A continuación, una breve reflexión extraviada sobre una de las posibles “grandes películas del 2023”, el año que acaba de sucumbir. Lo último de Radu Jude, el audaz cineasta rumano, son casi tres horas de hermoso caos sostenido por la espléndida Ilinca Manolache y sus desventuras al volante en una ciudad de furia y descontrol.

Interesante es que Do not expect too much… inicie advirtiendo que durante el metraje habrá reenvíos dialógicos y metatextuales con otra película rumana del siglo pasado: Angela merge mai departe (Lucian Bratu, 1981). Más temprano que tarde será evidente la remisión a tal film, que significa algo más que una mera analogía entre personajes: la Angela agobiada de los 80 es una taxista que debe lidiar con los micro(macro)machismos urbanos, mientras que su tocaya contemporánea sobrevive manejando en su auto las mismas calles salvajes (Bucarest) pero con una misión laboral menos mundana: entrevistar a gente accidentada en sus ámbitos de trabajo para un documental sobre seguridad laboral financiado desde Austria.

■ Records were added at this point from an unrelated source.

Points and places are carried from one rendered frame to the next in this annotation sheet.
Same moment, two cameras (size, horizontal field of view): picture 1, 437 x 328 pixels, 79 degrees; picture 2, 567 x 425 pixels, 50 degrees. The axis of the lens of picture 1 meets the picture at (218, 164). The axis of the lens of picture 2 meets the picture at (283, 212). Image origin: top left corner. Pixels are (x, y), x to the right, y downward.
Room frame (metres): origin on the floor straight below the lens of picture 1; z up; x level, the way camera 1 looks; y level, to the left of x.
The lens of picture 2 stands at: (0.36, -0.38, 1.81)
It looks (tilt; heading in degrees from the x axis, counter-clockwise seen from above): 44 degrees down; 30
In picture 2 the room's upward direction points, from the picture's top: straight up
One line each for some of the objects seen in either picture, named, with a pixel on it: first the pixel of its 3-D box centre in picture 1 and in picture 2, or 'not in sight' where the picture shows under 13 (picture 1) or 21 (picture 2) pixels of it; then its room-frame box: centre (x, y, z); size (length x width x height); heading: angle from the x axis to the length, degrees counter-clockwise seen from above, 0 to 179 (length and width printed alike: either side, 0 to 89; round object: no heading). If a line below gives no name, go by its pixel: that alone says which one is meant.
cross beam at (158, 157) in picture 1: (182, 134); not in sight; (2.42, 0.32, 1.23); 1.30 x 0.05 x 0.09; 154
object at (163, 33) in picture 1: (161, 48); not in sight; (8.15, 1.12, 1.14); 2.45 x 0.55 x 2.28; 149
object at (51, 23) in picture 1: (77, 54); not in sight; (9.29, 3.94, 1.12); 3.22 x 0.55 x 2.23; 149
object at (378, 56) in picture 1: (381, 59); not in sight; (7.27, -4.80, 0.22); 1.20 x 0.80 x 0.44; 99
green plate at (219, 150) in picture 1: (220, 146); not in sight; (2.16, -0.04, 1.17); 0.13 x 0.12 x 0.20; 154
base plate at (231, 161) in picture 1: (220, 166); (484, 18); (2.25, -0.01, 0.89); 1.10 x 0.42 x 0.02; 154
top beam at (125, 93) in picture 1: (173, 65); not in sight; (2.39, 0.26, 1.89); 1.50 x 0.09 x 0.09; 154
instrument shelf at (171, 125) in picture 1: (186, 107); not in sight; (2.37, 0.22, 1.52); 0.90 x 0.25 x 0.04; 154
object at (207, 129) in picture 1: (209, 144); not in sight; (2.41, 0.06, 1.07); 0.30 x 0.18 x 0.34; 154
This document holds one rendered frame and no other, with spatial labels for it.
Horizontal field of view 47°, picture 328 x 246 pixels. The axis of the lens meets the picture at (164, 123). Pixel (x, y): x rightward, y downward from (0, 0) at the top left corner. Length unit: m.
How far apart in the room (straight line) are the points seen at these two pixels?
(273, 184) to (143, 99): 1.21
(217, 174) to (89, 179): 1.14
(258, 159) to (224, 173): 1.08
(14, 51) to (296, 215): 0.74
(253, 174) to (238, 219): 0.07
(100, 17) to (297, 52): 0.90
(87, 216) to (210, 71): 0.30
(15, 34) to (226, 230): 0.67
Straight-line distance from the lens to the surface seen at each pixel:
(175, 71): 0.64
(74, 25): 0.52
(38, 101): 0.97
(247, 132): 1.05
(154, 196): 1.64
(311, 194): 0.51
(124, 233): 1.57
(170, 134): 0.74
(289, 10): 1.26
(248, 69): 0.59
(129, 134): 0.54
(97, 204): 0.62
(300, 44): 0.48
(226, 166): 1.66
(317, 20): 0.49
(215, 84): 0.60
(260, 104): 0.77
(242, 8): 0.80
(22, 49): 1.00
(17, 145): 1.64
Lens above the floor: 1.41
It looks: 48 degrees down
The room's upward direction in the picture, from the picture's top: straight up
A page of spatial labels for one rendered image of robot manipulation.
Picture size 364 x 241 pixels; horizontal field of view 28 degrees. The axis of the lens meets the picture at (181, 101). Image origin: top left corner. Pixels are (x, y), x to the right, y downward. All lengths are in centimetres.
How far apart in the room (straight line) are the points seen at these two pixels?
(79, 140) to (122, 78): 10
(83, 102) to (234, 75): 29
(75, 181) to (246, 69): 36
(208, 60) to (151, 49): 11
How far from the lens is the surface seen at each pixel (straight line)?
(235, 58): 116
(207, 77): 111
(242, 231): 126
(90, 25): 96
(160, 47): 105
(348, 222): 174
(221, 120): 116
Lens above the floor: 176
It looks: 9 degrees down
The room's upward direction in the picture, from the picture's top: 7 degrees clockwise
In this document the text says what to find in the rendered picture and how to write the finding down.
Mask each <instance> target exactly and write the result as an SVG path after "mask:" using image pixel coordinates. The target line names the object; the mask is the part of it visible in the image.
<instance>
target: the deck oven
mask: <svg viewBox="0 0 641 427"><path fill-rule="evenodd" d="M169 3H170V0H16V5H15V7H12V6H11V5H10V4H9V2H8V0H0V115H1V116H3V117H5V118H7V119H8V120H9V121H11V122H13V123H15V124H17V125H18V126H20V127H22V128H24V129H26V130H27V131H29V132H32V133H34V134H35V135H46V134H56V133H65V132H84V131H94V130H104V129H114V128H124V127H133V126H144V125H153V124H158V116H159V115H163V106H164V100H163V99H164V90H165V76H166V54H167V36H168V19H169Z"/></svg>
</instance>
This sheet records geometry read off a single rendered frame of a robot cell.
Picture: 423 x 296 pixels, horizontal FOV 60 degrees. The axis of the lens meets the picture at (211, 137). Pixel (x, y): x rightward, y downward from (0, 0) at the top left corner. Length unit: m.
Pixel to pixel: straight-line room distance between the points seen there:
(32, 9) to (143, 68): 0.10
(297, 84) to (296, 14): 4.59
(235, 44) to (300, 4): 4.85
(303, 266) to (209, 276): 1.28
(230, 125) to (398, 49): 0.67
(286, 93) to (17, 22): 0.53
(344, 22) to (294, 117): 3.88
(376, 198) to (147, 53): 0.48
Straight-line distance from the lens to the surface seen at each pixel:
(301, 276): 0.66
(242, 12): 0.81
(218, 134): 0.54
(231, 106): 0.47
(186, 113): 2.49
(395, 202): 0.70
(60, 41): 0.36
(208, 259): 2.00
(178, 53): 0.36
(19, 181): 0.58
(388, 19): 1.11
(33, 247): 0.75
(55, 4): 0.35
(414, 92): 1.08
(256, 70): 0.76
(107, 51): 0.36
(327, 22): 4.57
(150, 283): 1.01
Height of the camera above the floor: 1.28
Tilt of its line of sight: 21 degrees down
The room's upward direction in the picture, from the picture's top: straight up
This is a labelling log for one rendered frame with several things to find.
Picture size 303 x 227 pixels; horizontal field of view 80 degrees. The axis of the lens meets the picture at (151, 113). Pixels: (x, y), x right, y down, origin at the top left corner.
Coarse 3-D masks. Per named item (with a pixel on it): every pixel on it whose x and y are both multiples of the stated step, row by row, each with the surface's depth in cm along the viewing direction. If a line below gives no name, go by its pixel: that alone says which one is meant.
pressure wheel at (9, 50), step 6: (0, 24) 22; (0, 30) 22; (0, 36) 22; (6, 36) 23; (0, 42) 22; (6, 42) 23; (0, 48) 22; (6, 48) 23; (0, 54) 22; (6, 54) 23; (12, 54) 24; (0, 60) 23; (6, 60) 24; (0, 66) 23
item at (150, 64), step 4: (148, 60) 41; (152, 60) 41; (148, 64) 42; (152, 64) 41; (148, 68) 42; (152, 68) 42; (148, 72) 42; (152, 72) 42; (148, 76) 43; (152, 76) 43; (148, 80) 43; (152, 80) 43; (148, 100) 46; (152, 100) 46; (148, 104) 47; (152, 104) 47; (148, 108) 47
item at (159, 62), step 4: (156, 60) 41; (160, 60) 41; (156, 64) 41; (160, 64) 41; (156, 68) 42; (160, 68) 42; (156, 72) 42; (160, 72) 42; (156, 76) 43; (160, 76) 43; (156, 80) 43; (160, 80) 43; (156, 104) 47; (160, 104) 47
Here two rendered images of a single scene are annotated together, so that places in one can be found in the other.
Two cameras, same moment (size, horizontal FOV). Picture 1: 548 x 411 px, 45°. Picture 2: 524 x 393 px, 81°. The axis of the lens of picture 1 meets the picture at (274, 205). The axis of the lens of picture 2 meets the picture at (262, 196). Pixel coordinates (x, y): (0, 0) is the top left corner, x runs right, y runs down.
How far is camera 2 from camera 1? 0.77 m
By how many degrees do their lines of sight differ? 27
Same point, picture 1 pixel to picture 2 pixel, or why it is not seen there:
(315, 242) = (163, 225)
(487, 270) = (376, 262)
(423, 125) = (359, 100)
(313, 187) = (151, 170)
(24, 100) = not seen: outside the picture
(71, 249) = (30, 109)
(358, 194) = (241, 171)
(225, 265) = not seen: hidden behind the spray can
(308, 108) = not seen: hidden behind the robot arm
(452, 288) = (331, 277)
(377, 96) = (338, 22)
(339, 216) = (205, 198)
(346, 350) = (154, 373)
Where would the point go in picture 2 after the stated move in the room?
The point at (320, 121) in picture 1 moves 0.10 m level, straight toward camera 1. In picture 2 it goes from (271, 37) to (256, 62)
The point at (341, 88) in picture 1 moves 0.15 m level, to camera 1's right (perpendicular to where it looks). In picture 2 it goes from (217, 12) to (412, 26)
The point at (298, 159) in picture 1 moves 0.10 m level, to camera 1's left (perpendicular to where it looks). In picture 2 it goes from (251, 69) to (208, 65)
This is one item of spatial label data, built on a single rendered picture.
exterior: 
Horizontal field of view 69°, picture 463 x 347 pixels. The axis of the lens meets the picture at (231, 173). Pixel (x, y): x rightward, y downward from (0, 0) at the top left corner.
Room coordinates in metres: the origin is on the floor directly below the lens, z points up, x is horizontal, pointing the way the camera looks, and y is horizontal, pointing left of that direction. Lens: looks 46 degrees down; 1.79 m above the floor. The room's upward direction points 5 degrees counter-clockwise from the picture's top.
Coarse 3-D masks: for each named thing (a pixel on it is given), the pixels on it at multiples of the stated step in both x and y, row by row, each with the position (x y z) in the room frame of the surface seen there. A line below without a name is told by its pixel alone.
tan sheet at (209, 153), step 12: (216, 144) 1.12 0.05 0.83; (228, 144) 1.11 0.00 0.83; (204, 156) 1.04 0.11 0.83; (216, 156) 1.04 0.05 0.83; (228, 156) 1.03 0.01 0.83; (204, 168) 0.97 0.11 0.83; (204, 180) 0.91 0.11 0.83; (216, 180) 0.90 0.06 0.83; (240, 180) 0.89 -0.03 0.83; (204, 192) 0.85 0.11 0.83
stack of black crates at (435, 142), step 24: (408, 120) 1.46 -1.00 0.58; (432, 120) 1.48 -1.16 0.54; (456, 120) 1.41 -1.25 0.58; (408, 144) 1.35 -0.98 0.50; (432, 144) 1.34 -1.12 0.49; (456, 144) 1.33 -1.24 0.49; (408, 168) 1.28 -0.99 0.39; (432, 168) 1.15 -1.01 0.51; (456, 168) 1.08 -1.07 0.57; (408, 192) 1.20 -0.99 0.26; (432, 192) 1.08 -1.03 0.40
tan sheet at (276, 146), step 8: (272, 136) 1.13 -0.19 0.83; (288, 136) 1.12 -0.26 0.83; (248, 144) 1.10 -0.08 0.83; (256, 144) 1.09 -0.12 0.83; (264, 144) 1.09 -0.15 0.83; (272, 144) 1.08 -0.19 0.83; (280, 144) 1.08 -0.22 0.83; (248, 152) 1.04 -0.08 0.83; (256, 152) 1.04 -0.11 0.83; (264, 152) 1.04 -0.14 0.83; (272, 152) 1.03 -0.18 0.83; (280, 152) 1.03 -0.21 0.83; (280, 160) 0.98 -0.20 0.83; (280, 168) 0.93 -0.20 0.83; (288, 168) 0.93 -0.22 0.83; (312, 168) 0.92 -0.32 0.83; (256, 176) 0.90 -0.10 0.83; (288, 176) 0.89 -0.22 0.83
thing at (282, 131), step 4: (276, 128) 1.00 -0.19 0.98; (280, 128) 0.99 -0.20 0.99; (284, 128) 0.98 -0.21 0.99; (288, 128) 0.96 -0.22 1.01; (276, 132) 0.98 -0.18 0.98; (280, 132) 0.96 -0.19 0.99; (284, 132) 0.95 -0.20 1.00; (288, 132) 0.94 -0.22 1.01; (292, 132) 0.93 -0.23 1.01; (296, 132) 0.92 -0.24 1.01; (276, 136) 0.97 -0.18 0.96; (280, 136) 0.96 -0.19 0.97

La velocidad, la precarización laboral, la violencia simbólica cotidiana, la auto-explotación como consecuencia de una previa explotación sistémica y jerárquicamente impuesta, son algunos ejes conceptuales que gravitan como lecturas referenciales y explícitas a lo largo de la película. Pero en relatos cinematográficos tan singulares, desprejuiciados e irreverentes como este no se puede desestimar el orden formal: el blanco y negro que compone la imagen en la línea narrativa del presente, contrasta con los colores apastelados del film de Bratu, al igual que con las arrebatadas stories que Angela sube a sus redes en donde encarna a un obsceno y grotesco personaje, valiéndose de un filtro que la muestra sin pelo y con barba candado. 

Todos esos insultos e improperios que Angela recibe mientras conduce por las rabiosas calles de la deslucida capital y sus barrios bajos, ella los transforma en una suerte de catarsis descarnada en su Instagram, en donde el tono ostensiblemente satírico y burlón de su álter-ego hace evidente la metáfora: la naturalización de la violencia en las hondas aguas de la marea virtual de las redes, la indiferencia generalizada ante las diversas formas de manifestación de la violencia (desde la indirecta sobreexplotación laboral hasta las tiranías macropolíticas de los gobernantes -hay referencias a la guerra Rusia-Ucrania, al presidente húngaro Viktor Orbán, etc-). Es que la violencia ya no conmueve porque la llevamos fuertemente internalizada. 

Tensando los límites de la expresión estética cinematográfica, Radu Jude parece pretender jugar con la paradoja: cómo es que en determinado punto la insensibilidad ante el mundo (nos) atraviesa cierta zona inevitablemente sensible. En otras palabras: si sentimos cada vez menos, es porque sentimos tanto todo el tiempo, presas de la hiperestimulación constante, que no somos capaces de procesarlo: ni el dolor, ni el afecto, ni la bondad, ni la pena, la memoria o el olvido.

Una última observación. Tal vez haya otra escena crucial que refleja con mayor transparencia la insoportable insensibilidad de las cosas en tiempos de post-capitalismo y simulacro: la apresurada escena de sexo de la protagonista con su amante, mayor que ella, que por supuesto también transcurre en el auto. Es que Angela debe retomar pronto la carretera a toda velocidad para continuar con su impostergable misión: seguir trabajando.